不惑を迎えた浅野忠信の新たな代表作

左から、熊切和嘉監督、浅野忠信、山田望叶、二階堂ふみ、高良健吾。

 2014年6月14日(土)、桜庭一樹の直木賞受賞作を映画化した『私の男』が待望の公開初日を迎え、出演者の浅野忠信、二階堂ふみ、高良健吾、山田望叶(もちか)、そして熊切和嘉監督が新宿ピカデリーにて舞台挨拶を行った。

 満員の観客を前に、熊切監督は「企画から4年、この日を迎えられて嬉しいです。最初から、淳悟には浅野さんをイメージして原作を読んでいました。今の浅野忠信が、この空虚さをどう表現するかを見てみたかった。二階堂さんは、別の作品のオーディションで会ったときに『僕のイメージしていた花が目の前にいる』と思いました。原作よりも切実で、強い花になったと思います」と語った。

 二人が演じるのは、10歳で孤児となった花と、養父となった遠縁の青年、淳悟。流氷の町・紋別で父と娘は濃密な時間を過ごすが、ある殺人事件をきっかけに逃げるように東京へ向かう。
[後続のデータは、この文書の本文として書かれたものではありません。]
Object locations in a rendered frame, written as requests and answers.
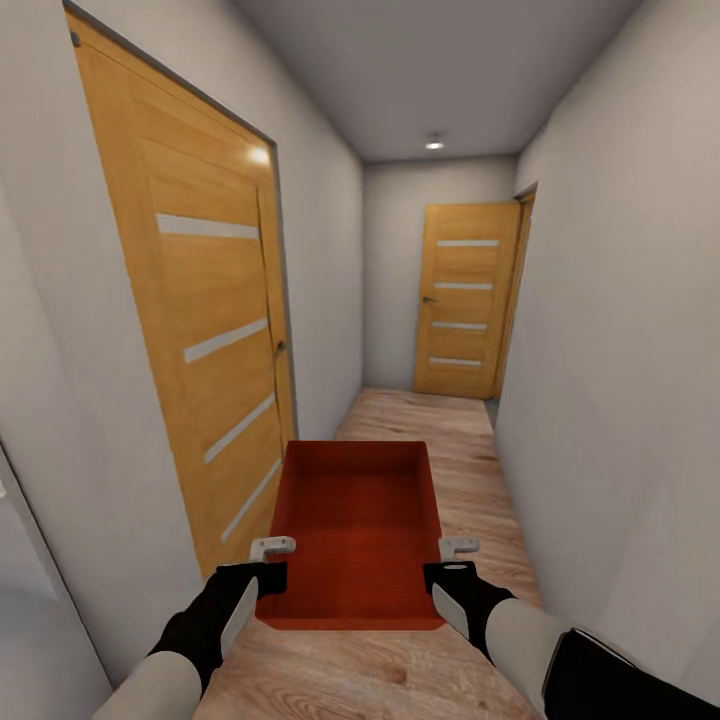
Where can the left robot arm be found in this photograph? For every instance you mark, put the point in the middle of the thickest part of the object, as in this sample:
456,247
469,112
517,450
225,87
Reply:
172,679

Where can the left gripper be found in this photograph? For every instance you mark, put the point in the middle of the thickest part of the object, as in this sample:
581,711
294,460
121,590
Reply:
274,578

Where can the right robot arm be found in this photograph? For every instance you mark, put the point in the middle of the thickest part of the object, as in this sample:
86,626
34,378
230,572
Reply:
563,669

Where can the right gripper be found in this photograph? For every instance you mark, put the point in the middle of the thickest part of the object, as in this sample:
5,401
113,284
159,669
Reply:
432,572

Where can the storage box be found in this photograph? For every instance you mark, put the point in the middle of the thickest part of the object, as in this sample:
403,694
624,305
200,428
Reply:
365,520

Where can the door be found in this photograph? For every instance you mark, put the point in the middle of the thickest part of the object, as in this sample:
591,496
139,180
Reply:
193,195
473,255
 この作品の撮影後に40歳を迎えた浅野は、不惑を迎えた胸中を聞かれ「これはどうしてもやりたい役でした。30代のころ、40になったらどういう役をやりたいかと考えていたんですが、そのイメージ通りだったんです。この作品で、集中すればとことんやり切れるということを学びました。40になって楽になった気がしますね」と笑顔で答えた。
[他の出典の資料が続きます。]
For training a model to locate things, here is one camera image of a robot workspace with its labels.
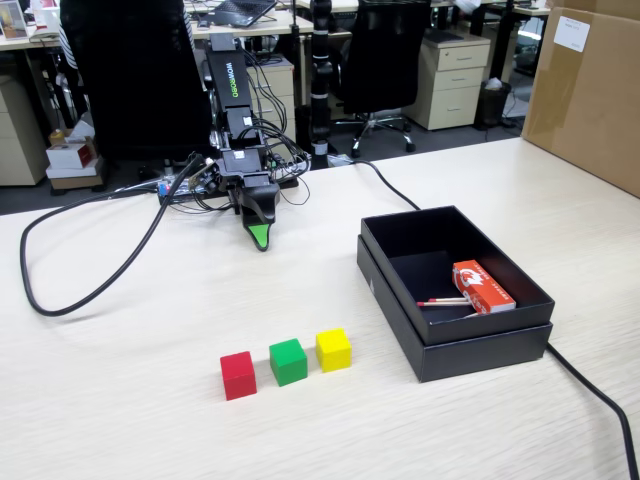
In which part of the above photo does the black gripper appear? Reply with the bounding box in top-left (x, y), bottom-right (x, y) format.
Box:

 一方、今年の秋で20歳となる二階堂は、自分で選んだというカラフルな着物にパンプスという装いで登壇。「私にとって特別な作品です。初日を迎えて夢のようですが、さびしい気持ちもします。いつの間にか10代最後になりましたが、これからも変わらずに頑張りたい」と未来への抱負を語った。
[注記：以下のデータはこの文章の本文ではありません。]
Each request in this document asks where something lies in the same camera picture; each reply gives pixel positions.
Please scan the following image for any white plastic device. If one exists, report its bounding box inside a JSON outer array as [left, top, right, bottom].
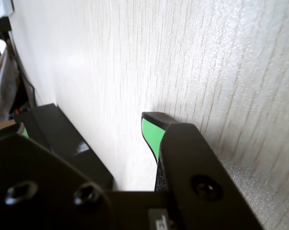
[[0, 0, 15, 19]]

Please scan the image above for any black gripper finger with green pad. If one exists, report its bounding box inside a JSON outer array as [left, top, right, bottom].
[[141, 111, 265, 230], [0, 121, 111, 230]]

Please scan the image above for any black open box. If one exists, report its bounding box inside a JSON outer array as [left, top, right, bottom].
[[13, 103, 114, 192]]

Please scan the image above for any beige hanging cloth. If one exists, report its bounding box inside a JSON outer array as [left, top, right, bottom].
[[0, 47, 23, 122]]

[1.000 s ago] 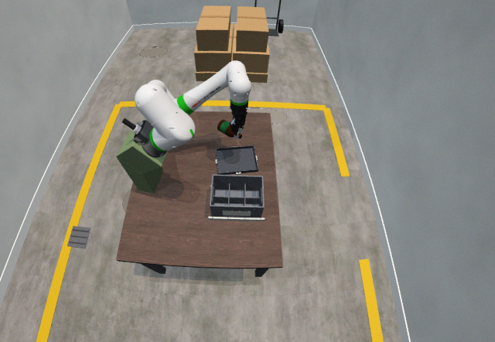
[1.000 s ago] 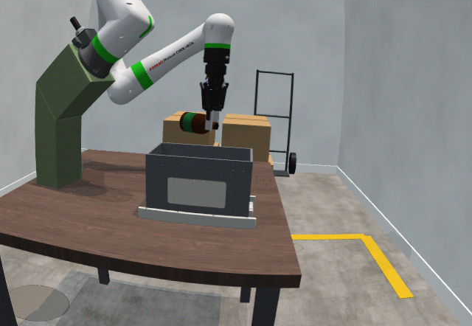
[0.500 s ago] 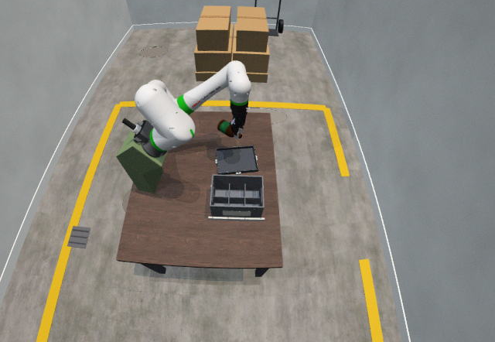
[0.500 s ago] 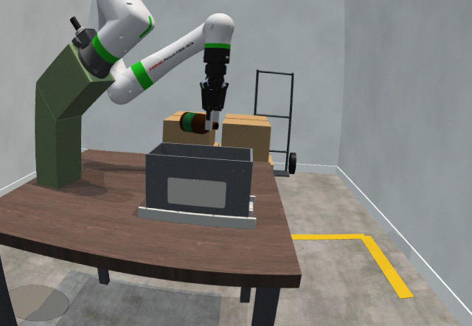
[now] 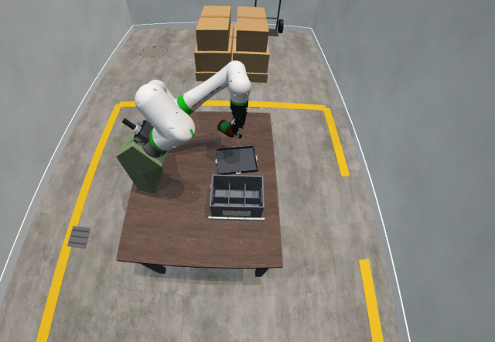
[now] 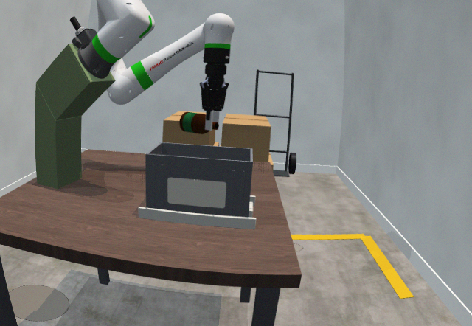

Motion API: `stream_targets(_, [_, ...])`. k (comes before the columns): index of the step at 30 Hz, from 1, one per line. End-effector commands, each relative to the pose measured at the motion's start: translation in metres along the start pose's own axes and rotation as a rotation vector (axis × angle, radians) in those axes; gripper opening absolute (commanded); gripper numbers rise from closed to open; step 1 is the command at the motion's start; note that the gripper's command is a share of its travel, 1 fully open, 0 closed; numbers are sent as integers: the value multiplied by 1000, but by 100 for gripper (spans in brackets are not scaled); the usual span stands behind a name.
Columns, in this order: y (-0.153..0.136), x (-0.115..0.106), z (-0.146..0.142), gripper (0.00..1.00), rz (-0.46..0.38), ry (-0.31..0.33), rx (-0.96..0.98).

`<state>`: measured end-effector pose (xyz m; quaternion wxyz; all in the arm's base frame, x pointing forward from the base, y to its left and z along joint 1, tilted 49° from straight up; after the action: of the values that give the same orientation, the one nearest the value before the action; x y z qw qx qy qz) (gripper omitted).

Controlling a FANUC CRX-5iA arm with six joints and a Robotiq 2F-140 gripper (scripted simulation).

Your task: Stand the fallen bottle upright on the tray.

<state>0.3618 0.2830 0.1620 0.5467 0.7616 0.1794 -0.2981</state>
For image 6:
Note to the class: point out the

 成長した花の恋人、美郎を演じる高良健吾は、熊切監督の大ファンであり、念願かなっての出演。「撮影初日には病気じゃないかと思うくらい汗をかいてしまいました。あまりに緊張しすぎて、あり得ないようなところからも汗が吹き出てしまっていて。でも現場での熊切監督はかっこよかったです」と感激しきりだった。